His kidnappers made sure he had enough food and water. They took his cellphone, his watch and a gold ring but they left his car near the city, to establish their credibility. “They told my family where to find the car and the keys to prove that I was with them,” said Hur, indicating that they had probably kidnapped before.
In addition to gaining more expertise as the conflict drags on, criminals are also becoming more brazen. Yasmin said that a few days ago her cousin, a 65-year-old man, was robbed in his garden at 1:30 in the afternoon. His family watched helplessly as the thieves stole all he had, about $70. Now her brother, who lives across the street, makes sure his pockets are empty before he leaves home.
“We’ve all become a lot more careful since that incident,” Yasmin said. “Can you imagine? It’s not even safe to carry $70.”
Many Syrians blame the government of President Bashar al-Assad for allowing the crime to happen, or even encouraging it. Ms. Hanano, along with many activists, say the crime waves afflicting Syrian cities began over the past year when the unrest led to a guerrilla war. The battles themselves led to mass flight and empty streets, making it easier to crack open a store like a piñata.
It was Iraq, circa 2003, in miniature: in areas where decades of suppressive government have suddenly been lifted, looting, violence and sectarianism have begun to thrive.
But the lawlessness may be more systemic. For years, the Assad government relied for control on private militias called shabiha that were paid by the government or by its wealthy supporters. With the government stretched financially and many businessmen fleeing or switching sides, those payments appear to have stopped, Ms. Hanano and others said, leading many militia members to pay themselves however they can, often with violence as a byproduct.
One human rights group, Women Under Siege, said it had documented nearly 100 cases of rape in Syria since the conflict started, with many of them involving several men believed to be members of pro-government militias.

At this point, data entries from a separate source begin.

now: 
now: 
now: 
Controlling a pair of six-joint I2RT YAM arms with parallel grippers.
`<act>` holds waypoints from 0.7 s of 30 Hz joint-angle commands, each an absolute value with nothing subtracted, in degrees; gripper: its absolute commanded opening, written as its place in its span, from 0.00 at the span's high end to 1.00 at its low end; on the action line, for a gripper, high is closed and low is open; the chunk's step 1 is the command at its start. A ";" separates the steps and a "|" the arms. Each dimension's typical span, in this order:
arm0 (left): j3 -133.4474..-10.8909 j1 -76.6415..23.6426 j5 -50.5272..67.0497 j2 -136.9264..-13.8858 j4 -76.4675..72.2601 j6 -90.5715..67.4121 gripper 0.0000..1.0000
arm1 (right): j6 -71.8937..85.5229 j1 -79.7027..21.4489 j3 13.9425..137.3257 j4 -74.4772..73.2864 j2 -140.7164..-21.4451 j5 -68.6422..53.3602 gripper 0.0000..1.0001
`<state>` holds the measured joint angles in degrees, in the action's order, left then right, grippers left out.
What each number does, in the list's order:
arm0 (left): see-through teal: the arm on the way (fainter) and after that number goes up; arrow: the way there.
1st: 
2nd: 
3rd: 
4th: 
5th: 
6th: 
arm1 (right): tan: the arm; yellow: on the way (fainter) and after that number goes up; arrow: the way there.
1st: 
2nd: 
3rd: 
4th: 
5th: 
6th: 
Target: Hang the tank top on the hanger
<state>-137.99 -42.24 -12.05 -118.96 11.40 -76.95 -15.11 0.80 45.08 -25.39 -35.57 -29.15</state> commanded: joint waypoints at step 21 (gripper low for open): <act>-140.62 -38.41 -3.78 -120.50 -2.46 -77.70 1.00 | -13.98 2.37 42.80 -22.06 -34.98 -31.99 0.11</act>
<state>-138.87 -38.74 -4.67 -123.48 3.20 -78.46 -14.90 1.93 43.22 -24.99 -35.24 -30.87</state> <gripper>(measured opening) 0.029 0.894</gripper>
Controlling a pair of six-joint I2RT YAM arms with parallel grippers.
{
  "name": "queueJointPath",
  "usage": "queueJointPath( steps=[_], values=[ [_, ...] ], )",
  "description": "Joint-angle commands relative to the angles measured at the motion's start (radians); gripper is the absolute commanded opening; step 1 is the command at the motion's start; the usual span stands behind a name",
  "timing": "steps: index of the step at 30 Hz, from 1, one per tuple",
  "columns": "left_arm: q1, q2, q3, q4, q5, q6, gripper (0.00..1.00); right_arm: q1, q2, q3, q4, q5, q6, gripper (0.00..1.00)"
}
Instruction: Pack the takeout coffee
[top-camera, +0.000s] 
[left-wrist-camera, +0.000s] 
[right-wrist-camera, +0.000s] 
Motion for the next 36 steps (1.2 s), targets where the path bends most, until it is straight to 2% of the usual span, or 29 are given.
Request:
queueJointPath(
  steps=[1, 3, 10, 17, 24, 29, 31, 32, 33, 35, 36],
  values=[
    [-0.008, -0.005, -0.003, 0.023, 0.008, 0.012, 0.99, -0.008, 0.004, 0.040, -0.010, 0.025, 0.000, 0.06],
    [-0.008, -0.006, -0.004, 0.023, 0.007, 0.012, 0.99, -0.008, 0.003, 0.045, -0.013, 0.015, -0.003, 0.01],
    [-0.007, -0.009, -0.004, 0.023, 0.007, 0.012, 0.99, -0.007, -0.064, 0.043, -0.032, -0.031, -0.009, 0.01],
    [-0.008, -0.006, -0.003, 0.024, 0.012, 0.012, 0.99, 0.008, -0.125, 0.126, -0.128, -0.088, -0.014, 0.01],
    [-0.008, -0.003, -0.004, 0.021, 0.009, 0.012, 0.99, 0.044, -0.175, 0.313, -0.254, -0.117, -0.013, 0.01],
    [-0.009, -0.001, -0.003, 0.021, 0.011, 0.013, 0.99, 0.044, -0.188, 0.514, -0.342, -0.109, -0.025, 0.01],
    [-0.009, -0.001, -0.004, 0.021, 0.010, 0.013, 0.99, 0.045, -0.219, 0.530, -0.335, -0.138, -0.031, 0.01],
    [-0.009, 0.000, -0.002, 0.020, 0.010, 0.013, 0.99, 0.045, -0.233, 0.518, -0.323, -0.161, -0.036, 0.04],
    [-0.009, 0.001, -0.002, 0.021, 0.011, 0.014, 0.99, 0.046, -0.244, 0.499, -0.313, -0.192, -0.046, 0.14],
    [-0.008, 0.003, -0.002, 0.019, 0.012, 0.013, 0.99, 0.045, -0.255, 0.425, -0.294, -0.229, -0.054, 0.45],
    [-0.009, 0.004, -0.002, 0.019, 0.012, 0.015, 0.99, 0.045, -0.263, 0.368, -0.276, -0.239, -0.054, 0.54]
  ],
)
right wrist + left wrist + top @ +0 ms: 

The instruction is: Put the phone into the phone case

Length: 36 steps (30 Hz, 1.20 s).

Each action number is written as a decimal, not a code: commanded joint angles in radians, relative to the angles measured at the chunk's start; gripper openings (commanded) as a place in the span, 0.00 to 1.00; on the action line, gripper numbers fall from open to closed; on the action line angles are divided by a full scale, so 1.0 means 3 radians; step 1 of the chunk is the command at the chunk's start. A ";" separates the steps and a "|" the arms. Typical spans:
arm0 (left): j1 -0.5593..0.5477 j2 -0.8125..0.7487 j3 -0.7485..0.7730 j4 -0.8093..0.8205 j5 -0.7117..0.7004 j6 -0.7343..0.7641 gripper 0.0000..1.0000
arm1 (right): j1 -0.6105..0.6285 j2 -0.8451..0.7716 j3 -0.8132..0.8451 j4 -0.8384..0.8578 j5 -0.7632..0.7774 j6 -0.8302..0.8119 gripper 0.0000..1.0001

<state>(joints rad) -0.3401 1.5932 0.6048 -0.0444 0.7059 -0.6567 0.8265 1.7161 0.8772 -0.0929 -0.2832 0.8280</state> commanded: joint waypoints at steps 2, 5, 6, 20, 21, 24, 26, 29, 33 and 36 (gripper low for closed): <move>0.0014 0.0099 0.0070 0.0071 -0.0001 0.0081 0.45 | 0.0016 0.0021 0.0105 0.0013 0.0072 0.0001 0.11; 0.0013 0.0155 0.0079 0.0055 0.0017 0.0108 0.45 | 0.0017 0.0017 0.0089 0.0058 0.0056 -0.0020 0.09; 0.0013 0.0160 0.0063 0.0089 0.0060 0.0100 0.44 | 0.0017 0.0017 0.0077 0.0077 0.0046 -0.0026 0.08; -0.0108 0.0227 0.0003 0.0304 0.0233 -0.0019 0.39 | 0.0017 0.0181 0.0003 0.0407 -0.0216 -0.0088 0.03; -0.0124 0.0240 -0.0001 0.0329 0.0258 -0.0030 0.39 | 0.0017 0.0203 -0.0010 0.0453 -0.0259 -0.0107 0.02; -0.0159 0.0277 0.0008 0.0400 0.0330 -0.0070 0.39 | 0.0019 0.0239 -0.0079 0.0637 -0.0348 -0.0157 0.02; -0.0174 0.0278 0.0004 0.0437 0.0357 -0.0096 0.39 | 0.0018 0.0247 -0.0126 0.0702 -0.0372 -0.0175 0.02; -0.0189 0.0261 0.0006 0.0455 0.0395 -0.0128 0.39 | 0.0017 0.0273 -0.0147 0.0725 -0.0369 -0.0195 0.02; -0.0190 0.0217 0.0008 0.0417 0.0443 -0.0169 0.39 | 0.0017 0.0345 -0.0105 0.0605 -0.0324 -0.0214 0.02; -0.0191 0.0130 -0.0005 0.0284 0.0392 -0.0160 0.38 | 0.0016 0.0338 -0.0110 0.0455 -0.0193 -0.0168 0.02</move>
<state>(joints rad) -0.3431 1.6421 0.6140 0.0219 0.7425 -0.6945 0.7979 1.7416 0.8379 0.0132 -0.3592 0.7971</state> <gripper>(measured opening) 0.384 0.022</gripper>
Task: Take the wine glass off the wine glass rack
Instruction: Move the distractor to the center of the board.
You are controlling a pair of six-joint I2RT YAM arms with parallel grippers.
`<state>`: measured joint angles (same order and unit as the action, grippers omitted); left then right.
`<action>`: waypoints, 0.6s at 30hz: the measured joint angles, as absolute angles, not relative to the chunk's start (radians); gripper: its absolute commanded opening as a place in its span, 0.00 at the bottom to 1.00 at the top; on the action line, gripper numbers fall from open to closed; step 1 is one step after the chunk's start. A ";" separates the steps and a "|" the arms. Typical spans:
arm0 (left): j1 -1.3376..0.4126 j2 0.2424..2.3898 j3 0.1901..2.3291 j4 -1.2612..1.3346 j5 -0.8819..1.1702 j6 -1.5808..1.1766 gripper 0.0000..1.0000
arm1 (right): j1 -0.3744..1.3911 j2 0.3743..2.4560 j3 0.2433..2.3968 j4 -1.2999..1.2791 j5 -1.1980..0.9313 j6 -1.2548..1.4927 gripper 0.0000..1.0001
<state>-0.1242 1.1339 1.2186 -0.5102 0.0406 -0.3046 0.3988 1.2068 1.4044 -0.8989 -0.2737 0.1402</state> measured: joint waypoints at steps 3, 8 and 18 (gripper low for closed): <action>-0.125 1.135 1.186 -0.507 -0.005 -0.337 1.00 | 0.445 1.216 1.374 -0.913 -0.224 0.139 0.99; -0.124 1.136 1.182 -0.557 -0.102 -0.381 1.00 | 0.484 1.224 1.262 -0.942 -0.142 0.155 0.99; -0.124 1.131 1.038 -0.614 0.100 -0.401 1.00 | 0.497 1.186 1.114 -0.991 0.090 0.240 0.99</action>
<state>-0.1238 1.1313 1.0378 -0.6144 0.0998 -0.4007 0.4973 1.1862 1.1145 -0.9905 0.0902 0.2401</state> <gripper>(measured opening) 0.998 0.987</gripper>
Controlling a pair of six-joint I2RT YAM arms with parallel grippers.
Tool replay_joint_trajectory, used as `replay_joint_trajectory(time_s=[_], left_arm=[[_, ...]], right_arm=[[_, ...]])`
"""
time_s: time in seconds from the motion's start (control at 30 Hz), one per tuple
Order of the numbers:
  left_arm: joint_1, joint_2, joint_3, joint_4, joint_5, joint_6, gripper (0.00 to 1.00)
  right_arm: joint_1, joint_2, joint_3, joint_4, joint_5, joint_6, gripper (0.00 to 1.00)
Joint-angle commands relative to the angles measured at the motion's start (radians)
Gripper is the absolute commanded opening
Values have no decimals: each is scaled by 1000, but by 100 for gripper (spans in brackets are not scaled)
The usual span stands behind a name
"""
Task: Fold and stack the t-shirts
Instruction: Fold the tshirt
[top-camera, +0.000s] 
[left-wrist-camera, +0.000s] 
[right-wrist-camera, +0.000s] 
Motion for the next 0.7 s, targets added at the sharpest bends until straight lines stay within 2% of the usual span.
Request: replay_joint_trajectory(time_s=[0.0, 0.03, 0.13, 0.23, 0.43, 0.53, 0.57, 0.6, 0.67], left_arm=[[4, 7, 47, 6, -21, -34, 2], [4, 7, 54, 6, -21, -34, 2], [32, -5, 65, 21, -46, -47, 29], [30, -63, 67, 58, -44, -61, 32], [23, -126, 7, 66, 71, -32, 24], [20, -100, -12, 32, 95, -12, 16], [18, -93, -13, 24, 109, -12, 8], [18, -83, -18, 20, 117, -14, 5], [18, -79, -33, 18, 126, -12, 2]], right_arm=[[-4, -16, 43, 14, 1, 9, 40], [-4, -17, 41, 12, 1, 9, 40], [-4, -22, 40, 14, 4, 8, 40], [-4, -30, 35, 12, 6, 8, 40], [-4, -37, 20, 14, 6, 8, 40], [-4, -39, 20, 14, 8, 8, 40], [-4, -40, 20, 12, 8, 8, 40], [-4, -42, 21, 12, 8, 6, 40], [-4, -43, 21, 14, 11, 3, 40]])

The shabiha’s behavior, some activists said, contributes to the kind of rage that led rebels to summarily execute several people suspected of being shabiha members in a video from Aleppo that emerged last week.
But the shabiha are hardly the only problem. Rebel commanders have said that there are “daylight robberies” in the bread lines of the bakeries that they control, with thieves grabbing more than their allotted loaves to sell for a premium on the black market.
Rebel fighters have also been seen stealing cars and destroying a restaurant in Aleppo where Syrian soldiers have sometimes eaten. Some residents of Aleppo who say they care about peace and distrust both sides in the conflict said that both rebels and government militias — or their sympathizers — were targeting anyone they thought supported the other side.
The penalty for that hastily determined loyalty is usually exacted by a group of men carrying guns. “The city of Aleppo has become like the wild,” said Hur, sitting in his parents’ fancy home in an upscale Aleppo neighborhood. “The big fish eat the small ones.”